« De l’eau a été détectée dans l’atmosphère d’une exoplanète »

Grâce aux nouveaux instruments installés à l’observatoire Keck, à Hawaii, une équipe d’astronomes a annoncé avoir détecté de l’eau dans l’atmosphère d’une exoplanète se trouvant à 179 années-lumière de la Terre. C’est sur la planète HR 8799 c que cette eau a été découverte. Cette exoplanète a été observée pour la première fois en 2008 et elle est sept fois plus massive que Jupiter.

Jusqu’à ce jour, il n’était pas évident de recueillir des informations détaillées concernant les exoplanètes. La lumière de son étoile submerge celle de l’exoplanète, ce qui fait que leur visualisation par les télescopes est difficile.

Toutefois, grâce à la technologie de pointe mise au point par les astronomes de l’observatoire de Keck, la détection des molécules d’eau dans l’atmosphère de l’HR 8799 c a pu se faire.

Une exoplanète qui ne présente aucune trace de méthane

Le système solaire observé comprend une étoile, baptisée HR 8799, et les exoplanètes HR 8799 b, c, d et e dans la constellation de Pégase, visible depuis l’hémisphère Nord.
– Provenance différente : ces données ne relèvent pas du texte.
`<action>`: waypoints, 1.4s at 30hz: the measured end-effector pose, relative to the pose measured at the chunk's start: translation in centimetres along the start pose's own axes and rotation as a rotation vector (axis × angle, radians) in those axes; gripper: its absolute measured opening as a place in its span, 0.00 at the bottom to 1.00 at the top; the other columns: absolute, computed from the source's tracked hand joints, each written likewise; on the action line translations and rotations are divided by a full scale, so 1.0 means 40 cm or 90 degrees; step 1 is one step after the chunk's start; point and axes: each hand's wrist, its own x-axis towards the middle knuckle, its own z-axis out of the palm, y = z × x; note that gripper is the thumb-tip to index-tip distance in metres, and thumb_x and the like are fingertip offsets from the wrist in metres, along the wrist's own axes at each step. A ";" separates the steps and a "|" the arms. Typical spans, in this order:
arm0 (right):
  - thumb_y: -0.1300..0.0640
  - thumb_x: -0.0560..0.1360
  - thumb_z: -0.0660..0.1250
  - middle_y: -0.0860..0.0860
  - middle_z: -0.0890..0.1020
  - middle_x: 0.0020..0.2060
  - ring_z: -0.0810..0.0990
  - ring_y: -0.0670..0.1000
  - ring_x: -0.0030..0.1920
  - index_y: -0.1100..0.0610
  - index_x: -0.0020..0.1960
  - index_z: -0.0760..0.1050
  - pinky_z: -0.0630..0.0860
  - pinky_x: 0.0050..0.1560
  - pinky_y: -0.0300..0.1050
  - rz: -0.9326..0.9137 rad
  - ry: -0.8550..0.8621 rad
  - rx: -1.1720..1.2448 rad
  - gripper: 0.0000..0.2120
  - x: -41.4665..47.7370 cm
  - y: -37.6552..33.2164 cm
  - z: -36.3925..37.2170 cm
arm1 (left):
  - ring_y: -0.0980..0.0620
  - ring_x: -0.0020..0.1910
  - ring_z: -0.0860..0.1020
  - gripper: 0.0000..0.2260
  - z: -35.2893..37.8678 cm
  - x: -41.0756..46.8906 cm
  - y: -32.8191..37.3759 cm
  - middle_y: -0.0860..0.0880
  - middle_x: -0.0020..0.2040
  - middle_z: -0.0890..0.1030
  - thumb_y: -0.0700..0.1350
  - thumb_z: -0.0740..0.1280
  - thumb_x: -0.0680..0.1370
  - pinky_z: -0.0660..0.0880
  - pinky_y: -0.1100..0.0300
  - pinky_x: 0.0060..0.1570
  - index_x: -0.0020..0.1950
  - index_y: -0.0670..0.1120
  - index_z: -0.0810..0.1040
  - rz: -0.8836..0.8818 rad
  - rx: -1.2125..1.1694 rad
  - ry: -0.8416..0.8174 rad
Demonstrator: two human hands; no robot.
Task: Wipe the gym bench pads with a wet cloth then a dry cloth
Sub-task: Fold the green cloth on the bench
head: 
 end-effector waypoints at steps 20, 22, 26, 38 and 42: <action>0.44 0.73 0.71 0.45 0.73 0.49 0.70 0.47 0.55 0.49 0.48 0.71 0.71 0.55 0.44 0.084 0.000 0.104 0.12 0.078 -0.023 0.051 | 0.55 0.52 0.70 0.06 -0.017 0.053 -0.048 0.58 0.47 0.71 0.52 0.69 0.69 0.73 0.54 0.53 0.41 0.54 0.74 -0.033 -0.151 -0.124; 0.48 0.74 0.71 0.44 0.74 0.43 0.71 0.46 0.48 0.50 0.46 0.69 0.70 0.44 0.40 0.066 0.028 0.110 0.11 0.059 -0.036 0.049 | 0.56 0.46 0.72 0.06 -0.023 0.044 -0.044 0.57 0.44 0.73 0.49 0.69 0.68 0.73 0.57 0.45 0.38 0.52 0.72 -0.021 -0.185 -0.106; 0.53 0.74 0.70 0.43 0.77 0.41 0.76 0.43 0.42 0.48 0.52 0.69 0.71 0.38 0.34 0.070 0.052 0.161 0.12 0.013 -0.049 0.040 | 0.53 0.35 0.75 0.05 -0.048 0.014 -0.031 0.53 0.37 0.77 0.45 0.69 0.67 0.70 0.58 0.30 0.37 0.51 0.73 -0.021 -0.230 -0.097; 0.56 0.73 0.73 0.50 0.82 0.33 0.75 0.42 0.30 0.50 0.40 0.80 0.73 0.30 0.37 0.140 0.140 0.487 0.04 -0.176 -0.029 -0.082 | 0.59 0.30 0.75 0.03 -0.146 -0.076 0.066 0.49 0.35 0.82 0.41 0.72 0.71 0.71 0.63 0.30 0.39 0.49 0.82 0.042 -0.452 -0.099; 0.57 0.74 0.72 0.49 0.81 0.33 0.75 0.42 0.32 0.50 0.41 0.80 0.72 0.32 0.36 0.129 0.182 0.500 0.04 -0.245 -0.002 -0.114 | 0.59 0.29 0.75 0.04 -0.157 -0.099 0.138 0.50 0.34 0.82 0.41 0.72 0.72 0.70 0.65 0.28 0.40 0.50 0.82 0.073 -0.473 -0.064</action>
HR 8799 c est une boule de gaz qui tourne autour de son étoile tous les 200 ans environ.

Grâce aux nouvelles observations par imagerie directe réalisées par l’équipe de l’observatoire de Keck, les scientifiques ont pu confirmer la présence d’eau dans l’atmosphère et confirment l’absence de méthane sur sa surface.

Le premier système multiplanète photographié directement

Ji Wang, auteur principal de l’étude et ancien chercheur postdoctoral à Caltech mais aussi professeur adjoint à l’Ohio State University, a déclaré que HR 8799 est le premier système multiplanète à être photographié directement. « À l’aide du télescope Keck, nous sommes désormais en mesure d’apprendre davantage sur la physique et la dynamique de telles planètes géantes, qui ne ressemblent pas aux planètes de notre système solaire. » a-t-il déclaré.

Ces observations ont pu se faire grâce à deux évolutions à savoir l’optique adaptative et un spectromètre cryogénique spécialisé dans le proche infrarouge (NIRSPEC) qui a été installé à l’observatoire Keck, à environ 4145 mètres d’altitude sur le mont Mauna Kea de l’île d’Hawaii. Grâce à cet instrument, les chercheurs peuvent désormais révéler les empreintes digitales des molécules présentes dans l’atmosphère des exoplanètes.

Ces observations ont fait l’objet d’une étude qui a été publiée dans la revue scientifique The Astronomical Journal.